Un día de aquellos años, volvía del colegio con mi amigo Pepe y, cuando embocábamos la calle Aire, vi que, de espaldas a la calle Mármoles, venías dos personajes inconfundibles.
– Pepe, vienen hacia nosotros dos «chorizos».
A pesar de ello, seguimos andando y, al llegar a la mitad de la calle, nos sacaron un enorme cuchillo. Uno de ellos era delgado, con el pelo algo más largo por detrás y cortado recto, y aspecto de sieso. El otro era gordo y tenía un ojo de cristal.
– ¡Dadnos lo que tengáis¡ -nos dijo el canijo.
No sabían con el par de tiesos con los que se habían encontrado.
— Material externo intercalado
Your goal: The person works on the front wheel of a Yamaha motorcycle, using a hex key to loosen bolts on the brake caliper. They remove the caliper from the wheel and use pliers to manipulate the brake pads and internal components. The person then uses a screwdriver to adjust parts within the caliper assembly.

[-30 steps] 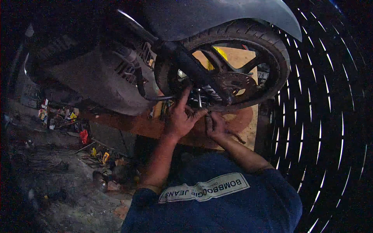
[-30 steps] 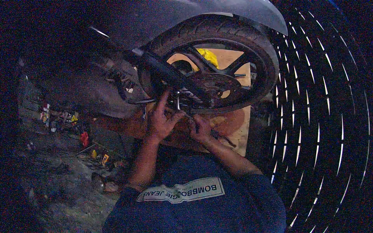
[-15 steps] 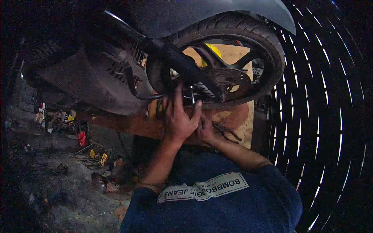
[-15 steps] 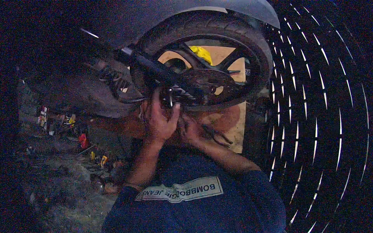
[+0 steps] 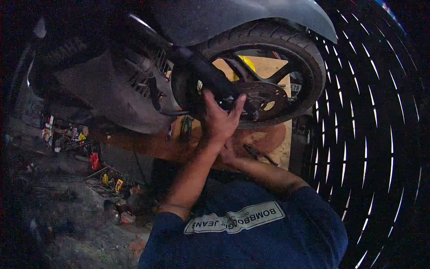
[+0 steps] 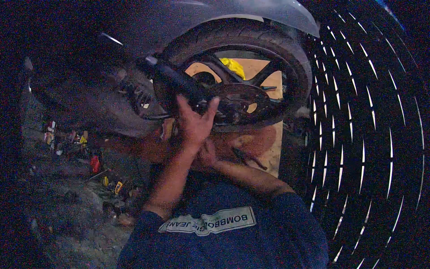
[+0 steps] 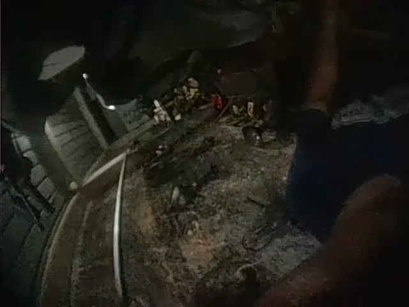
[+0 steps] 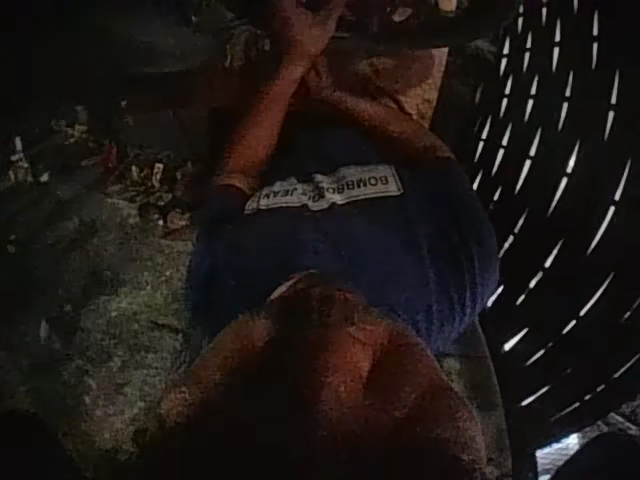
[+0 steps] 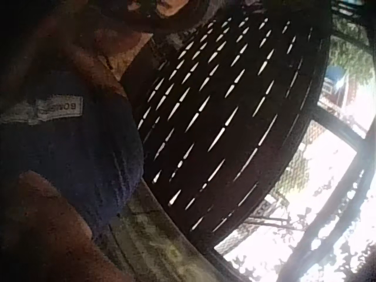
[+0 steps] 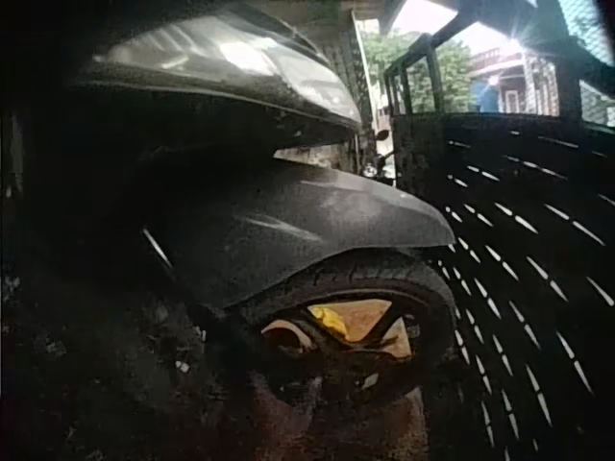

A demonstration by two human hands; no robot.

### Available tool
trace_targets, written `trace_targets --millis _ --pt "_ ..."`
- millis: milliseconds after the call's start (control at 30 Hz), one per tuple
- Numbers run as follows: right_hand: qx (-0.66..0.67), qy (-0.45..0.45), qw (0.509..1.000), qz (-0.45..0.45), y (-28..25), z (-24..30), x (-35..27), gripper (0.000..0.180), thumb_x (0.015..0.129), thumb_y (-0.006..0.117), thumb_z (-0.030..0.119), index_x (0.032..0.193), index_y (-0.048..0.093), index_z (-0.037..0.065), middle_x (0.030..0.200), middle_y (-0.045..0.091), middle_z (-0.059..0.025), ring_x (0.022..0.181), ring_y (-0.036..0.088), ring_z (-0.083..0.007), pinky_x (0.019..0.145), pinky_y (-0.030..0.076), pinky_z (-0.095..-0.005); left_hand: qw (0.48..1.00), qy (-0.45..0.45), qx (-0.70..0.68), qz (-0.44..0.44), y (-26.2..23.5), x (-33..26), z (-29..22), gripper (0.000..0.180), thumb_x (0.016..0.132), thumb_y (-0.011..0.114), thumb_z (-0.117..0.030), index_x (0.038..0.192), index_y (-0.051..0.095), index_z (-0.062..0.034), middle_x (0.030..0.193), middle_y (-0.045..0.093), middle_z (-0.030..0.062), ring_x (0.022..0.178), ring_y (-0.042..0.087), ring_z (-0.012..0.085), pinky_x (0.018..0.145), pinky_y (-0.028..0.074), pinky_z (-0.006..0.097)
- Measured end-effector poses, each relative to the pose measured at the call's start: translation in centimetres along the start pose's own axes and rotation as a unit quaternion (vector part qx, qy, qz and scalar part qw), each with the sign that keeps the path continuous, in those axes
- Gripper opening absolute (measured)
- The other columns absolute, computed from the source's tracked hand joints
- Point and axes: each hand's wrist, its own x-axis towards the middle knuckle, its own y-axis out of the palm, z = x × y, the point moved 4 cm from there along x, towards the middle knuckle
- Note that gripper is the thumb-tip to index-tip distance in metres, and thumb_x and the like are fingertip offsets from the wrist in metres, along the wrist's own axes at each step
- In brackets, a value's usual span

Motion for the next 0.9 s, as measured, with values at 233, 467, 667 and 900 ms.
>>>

Empezamos a hurgar en nuestros bolsillos y de ellos no salieron ni diez pesetas.
– ¿No tenéis mas? ¡Qué esto pincha¡ -nos espetó de nuevo el canijo.
El del ojo de cristal empezó a buscar en nuestro cuello y en nuestras muñecas y descubrió mi reloj.
– ¡Pero si es muy malo, si no tiene ni un rubí¡ -el rubí, esa medida de la calidad de los relojes que todos conocíamos antes de que llegase nuestra era digital.
El gordo sonrió y lo dejó en mi muñeca. Nos miró a los dos y, de repente, nos dio a cada uno un abrazo y se despidió diciendo:
– Y, ahora, tan amigos.
Respirando aliviados, nos alejámos contentos, satisfechos tras conocer a nuestras nuevas amistades.